» **Problem to solve**:
Every line of the data below is to be retyped exactly.

+-------+

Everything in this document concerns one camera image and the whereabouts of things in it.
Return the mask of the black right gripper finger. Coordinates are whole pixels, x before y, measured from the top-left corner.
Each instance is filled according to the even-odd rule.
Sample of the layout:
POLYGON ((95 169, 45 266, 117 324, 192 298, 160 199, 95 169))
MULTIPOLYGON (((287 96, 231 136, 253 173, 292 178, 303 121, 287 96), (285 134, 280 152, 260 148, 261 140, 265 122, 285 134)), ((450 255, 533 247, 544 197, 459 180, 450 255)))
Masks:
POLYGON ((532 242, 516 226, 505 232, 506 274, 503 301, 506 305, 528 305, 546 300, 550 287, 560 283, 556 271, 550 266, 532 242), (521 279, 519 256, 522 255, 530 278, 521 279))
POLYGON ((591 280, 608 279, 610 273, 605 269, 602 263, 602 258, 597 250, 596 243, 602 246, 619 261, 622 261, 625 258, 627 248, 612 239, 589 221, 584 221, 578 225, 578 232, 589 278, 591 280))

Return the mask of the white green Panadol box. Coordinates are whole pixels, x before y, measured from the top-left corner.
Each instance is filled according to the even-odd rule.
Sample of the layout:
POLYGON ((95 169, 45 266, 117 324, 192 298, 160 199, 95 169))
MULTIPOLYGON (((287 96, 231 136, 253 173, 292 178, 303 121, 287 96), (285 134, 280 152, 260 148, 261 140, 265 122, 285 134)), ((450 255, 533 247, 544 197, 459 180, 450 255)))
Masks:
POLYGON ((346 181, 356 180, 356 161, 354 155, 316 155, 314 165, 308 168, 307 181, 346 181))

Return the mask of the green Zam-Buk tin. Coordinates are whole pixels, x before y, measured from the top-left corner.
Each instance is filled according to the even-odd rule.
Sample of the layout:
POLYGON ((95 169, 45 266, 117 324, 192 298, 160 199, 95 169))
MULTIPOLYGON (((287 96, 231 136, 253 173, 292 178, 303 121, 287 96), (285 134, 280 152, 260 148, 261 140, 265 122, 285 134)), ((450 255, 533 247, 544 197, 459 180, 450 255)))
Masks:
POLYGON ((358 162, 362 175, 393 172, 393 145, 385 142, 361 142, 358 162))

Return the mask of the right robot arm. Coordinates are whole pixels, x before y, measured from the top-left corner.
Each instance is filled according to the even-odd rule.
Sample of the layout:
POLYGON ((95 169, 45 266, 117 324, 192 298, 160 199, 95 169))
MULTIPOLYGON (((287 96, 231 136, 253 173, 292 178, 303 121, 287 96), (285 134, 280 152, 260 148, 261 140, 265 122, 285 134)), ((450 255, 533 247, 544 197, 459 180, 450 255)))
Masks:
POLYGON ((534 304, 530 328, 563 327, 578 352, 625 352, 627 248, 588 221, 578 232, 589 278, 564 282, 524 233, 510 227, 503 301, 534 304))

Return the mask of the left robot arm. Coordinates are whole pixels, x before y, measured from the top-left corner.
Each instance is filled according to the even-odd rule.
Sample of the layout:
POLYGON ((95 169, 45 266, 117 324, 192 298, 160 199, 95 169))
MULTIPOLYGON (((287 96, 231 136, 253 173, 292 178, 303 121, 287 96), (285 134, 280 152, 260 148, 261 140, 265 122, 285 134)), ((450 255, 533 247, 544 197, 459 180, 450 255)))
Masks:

+-------+

» **Task answer**:
Everything in this document concerns one camera image and the whereabouts of things in it.
Return the mask of the black right gripper finger. Coordinates are whole pixels, x before y, measured from the top-left corner.
Each instance is filled according to the even-odd rule.
Sample of the layout:
POLYGON ((95 169, 45 266, 117 324, 192 298, 160 199, 95 169))
MULTIPOLYGON (((287 96, 231 136, 253 173, 292 178, 303 121, 287 96), (285 134, 280 152, 260 148, 261 140, 265 122, 285 134)), ((450 255, 533 247, 544 197, 459 180, 450 255)))
Masks:
POLYGON ((532 242, 516 226, 505 232, 506 274, 503 301, 506 305, 528 305, 546 300, 550 287, 560 283, 556 271, 550 266, 532 242), (521 279, 519 256, 522 255, 530 278, 521 279))
POLYGON ((591 280, 608 279, 610 273, 605 269, 602 263, 602 258, 597 250, 596 243, 602 246, 619 261, 622 261, 625 258, 627 248, 612 239, 589 221, 584 221, 578 225, 578 232, 589 278, 591 280))

Return the mask of the white green Panadol box. Coordinates are whole pixels, x before y, measured from the top-left corner.
Each instance is filled according to the even-odd rule.
Sample of the layout:
POLYGON ((95 169, 45 266, 117 324, 192 298, 160 199, 95 169))
MULTIPOLYGON (((287 96, 231 136, 253 173, 292 178, 303 121, 287 96), (285 134, 280 152, 260 148, 261 140, 265 122, 285 134)), ((450 255, 533 247, 544 197, 459 180, 450 255)))
Masks:
POLYGON ((346 181, 356 180, 356 161, 354 155, 316 155, 314 165, 308 168, 307 181, 346 181))

Return the mask of the green Zam-Buk tin. Coordinates are whole pixels, x before y, measured from the top-left corner.
Each instance is filled according to the even-odd rule.
Sample of the layout:
POLYGON ((95 169, 45 266, 117 324, 192 298, 160 199, 95 169))
MULTIPOLYGON (((287 96, 231 136, 253 173, 292 178, 303 121, 287 96), (285 134, 280 152, 260 148, 261 140, 265 122, 285 134)), ((450 255, 533 247, 544 197, 459 180, 450 255)))
Masks:
POLYGON ((358 162, 362 175, 393 172, 393 145, 385 142, 361 142, 358 162))

Return the mask of the right robot arm. Coordinates are whole pixels, x before y, measured from the top-left corner.
Each instance is filled according to the even-odd rule.
Sample of the layout:
POLYGON ((95 169, 45 266, 117 324, 192 298, 160 199, 95 169))
MULTIPOLYGON (((287 96, 231 136, 253 173, 292 178, 303 121, 287 96), (285 134, 280 152, 260 148, 261 140, 265 122, 285 134)), ((450 255, 533 247, 544 197, 459 180, 450 255)))
Masks:
POLYGON ((534 304, 530 328, 563 327, 578 352, 625 352, 627 248, 588 221, 578 232, 589 278, 564 282, 524 233, 510 227, 503 301, 534 304))

Return the mask of the left robot arm. Coordinates are whole pixels, x before y, measured from the top-left corner.
Each instance is filled according to the even-odd rule.
Sample of the layout:
POLYGON ((95 169, 45 266, 117 324, 192 298, 160 199, 95 169))
MULTIPOLYGON (((287 96, 231 136, 253 173, 292 178, 303 121, 287 96), (285 134, 280 152, 260 148, 261 140, 265 122, 285 134)), ((450 255, 533 247, 544 197, 459 180, 450 255)))
Masks:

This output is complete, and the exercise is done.